Trotskyist organisation in Poland

Workers' Democracy (Pracownicza Demokracja) is a small Trotskyist group in Poland. Originally named Socialist Solidarity, it is affiliated with the International Socialist Tendency.

== Programme and ideology ==
Workers' Democracy advocates for the abolishment of capitalism through an anticapitalist, socialist revolution and replacing the former system with workers' democracy. Their programme advocates for a system based on workers' committees and workers' councils established in the workplaces. WD's supporters are against racism, fascism and antisemitism. The Movement is also progressive, adhering to feminism, and fighting against LGBT+ discrimination.

Workers' Democracy claims that in Poland, Czechoslovakia and the USSR (from circa 1928 onwards) and other people's democratic states established state capitalism, rather than socialism. The movement argues that the workers had no control over the economy and the state, and the power was held by a vanguard party, separate from the workers' interests.

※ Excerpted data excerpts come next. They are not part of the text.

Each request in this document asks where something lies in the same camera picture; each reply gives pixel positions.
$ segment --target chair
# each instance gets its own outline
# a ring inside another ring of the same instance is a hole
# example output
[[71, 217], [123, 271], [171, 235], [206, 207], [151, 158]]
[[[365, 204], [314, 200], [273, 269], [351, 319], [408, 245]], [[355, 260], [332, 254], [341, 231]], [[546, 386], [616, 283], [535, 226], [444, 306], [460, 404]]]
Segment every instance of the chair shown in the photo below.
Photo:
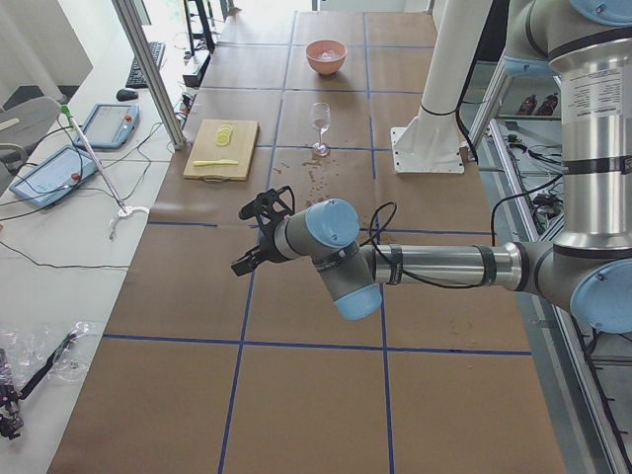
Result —
[[9, 171], [29, 160], [59, 113], [59, 104], [50, 97], [37, 97], [7, 111], [0, 108], [0, 161]]

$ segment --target glass base
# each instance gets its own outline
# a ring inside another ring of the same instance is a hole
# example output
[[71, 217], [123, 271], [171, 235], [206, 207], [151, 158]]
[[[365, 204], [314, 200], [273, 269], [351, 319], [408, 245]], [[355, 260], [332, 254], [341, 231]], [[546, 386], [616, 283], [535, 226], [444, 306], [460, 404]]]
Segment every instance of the glass base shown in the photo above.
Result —
[[329, 147], [325, 143], [314, 143], [312, 153], [316, 156], [327, 156], [329, 155]]

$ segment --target white desk
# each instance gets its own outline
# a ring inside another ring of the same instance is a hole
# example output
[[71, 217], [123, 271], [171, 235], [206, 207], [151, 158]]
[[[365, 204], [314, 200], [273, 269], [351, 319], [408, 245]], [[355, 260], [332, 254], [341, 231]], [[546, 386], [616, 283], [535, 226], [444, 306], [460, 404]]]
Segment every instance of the white desk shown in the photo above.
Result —
[[[162, 67], [162, 76], [174, 104], [184, 90], [180, 76], [181, 57], [181, 51], [168, 50]], [[110, 51], [70, 101], [70, 110], [79, 123], [83, 122], [95, 103], [117, 102], [116, 92], [124, 86], [132, 58], [127, 39], [121, 34], [113, 40]], [[152, 125], [161, 121], [148, 90], [140, 90], [138, 100], [131, 103], [140, 106], [141, 118], [137, 130], [121, 150], [98, 153], [106, 166], [133, 149], [149, 134]], [[31, 161], [41, 162], [65, 144], [68, 144], [68, 138], [59, 132], [38, 147]], [[160, 127], [142, 150], [152, 163], [142, 183], [126, 203], [150, 207], [156, 199], [173, 151], [165, 129]], [[145, 158], [132, 152], [125, 160], [108, 168], [107, 172], [122, 196], [131, 191], [146, 164]], [[107, 188], [98, 175], [90, 178], [84, 187]], [[15, 199], [7, 191], [0, 197], [0, 203]], [[0, 207], [0, 219], [30, 210], [33, 208], [25, 203], [5, 205]], [[3, 222], [0, 240], [42, 263], [127, 266], [147, 215], [136, 213], [122, 220], [113, 242], [109, 240], [108, 230], [117, 210], [118, 206], [111, 197], [96, 191], [79, 190], [51, 210]], [[0, 248], [0, 332], [18, 330], [42, 334], [46, 329], [50, 337], [46, 338], [45, 358], [79, 321], [94, 322], [97, 328], [103, 330], [124, 277], [125, 270], [39, 268], [23, 257]], [[93, 338], [94, 344], [88, 345], [92, 351], [90, 357], [98, 339], [99, 336]], [[45, 379], [21, 403], [25, 423], [22, 436], [11, 441], [0, 439], [2, 473], [46, 472], [80, 389], [81, 382]]]

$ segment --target wine glass
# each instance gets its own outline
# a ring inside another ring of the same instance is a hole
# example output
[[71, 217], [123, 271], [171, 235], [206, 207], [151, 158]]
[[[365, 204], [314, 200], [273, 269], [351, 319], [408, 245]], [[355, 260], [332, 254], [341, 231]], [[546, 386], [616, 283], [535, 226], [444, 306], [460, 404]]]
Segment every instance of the wine glass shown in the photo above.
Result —
[[312, 145], [312, 151], [317, 156], [327, 156], [329, 147], [323, 143], [323, 133], [329, 130], [332, 124], [332, 114], [329, 104], [317, 102], [312, 105], [312, 126], [318, 130], [318, 143]]

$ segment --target blue electronic device
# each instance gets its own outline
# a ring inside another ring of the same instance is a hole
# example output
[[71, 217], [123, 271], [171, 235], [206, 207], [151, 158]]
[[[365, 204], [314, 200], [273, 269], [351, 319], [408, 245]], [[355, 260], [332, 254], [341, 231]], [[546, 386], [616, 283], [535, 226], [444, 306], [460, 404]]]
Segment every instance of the blue electronic device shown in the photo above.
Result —
[[[133, 134], [139, 117], [136, 104], [97, 104], [81, 130], [95, 150], [117, 150]], [[79, 137], [73, 143], [83, 147]]]
[[35, 207], [47, 207], [64, 198], [97, 171], [90, 155], [66, 145], [46, 158], [16, 182], [9, 190]]

The movement also argues, in opposition to other Trotskyist movements, that the Cuban and Chinese revolutions were not workers' revolts, but a "permanent revolution that has diverged from its course". Workers' Democracy argues that these revolts are leading to state capitalism, rather than socialism, due to the revolutions being led by the middle-class, rather than the working class.

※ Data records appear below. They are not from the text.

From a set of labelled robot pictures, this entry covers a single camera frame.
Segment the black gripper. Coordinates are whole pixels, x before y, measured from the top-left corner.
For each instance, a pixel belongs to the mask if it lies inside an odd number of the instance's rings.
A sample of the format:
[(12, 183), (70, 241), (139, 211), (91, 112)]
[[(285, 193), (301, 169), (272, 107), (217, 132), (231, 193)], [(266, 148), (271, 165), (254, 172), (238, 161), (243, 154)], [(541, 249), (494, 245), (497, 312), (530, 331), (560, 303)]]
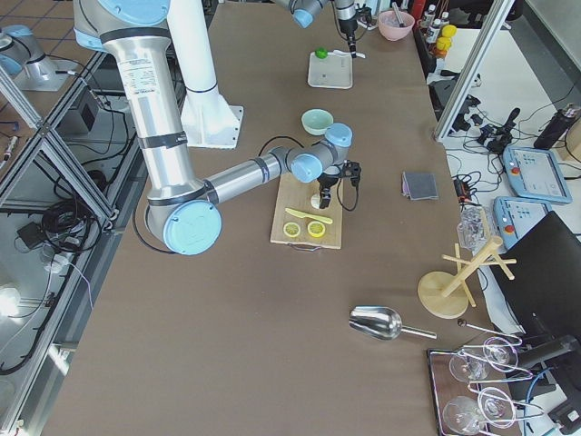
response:
[(340, 19), (340, 32), (344, 35), (346, 42), (349, 45), (351, 58), (357, 58), (356, 36), (357, 19), (351, 17), (350, 19)]
[(330, 189), (339, 182), (339, 173), (325, 173), (323, 172), (318, 178), (319, 183), (319, 199), (318, 208), (325, 209), (330, 206)]

In the movement's opinion, the lack of crisis of capitalism since World War II, comes from a permanent militarist economy, that has managed, up to the 1970's, to avoid reaching the said crisis.

== Activity ==
Workers' Democracy is organizing various debates, cultural events and film projections. Every year, the organization co-organizes an "Anticapitalism Weekend", which has been attended by various guests, including Tadeusz Kowalik, Albert Garcia, Roman Kurkiewicz and Piotr Ikonowicz. The movement also is a part of the "11th of November Coalition", that serves a purpose of blocking the Independence March, that happens annually in Warsaw.

The movement is one of the main founders of the anti-war movement in modern-day Poland. Workers' Democracy has participated in protests against American interventions in Afghanistan and Iraq, and is supportive of the Palestinian efforts against Israel, along with "all other real national liberation movements".

== Electoral activity ==
Workers' Democracy has not run in any elections as a movement, however it has supported numerous left-wing candidates in many elections:

- The movement initially supported Maria Szyszkowska in the 2005 presidential elections, however she could not gather the minimal amount of signatures in order to run for the office.
- Workers' Democracy has supported, during the 2005 Polish parliamentary elections, the list of the Polish Labour Party - August 80, and their preferred presidential candidate was Daniel Podrzycki.
- The tragic death of Podrzycki led the WD to boycott both rounds of the presidential elections, however, two years later, the movement has again supported the Polish Labour Party. In 2010, it has supported Bogusław Ziętek
- In 2011 parliamentary elections, it refused to support any parliamentary list. Their support for the Labour Party came due to many candidates on the list coming from the nationalist background.
- During the 2014 European Parliamentary Elections, the WD supported the Green Party.
- In 2015 parliamentary elections, the movement announced its support for the Together Party.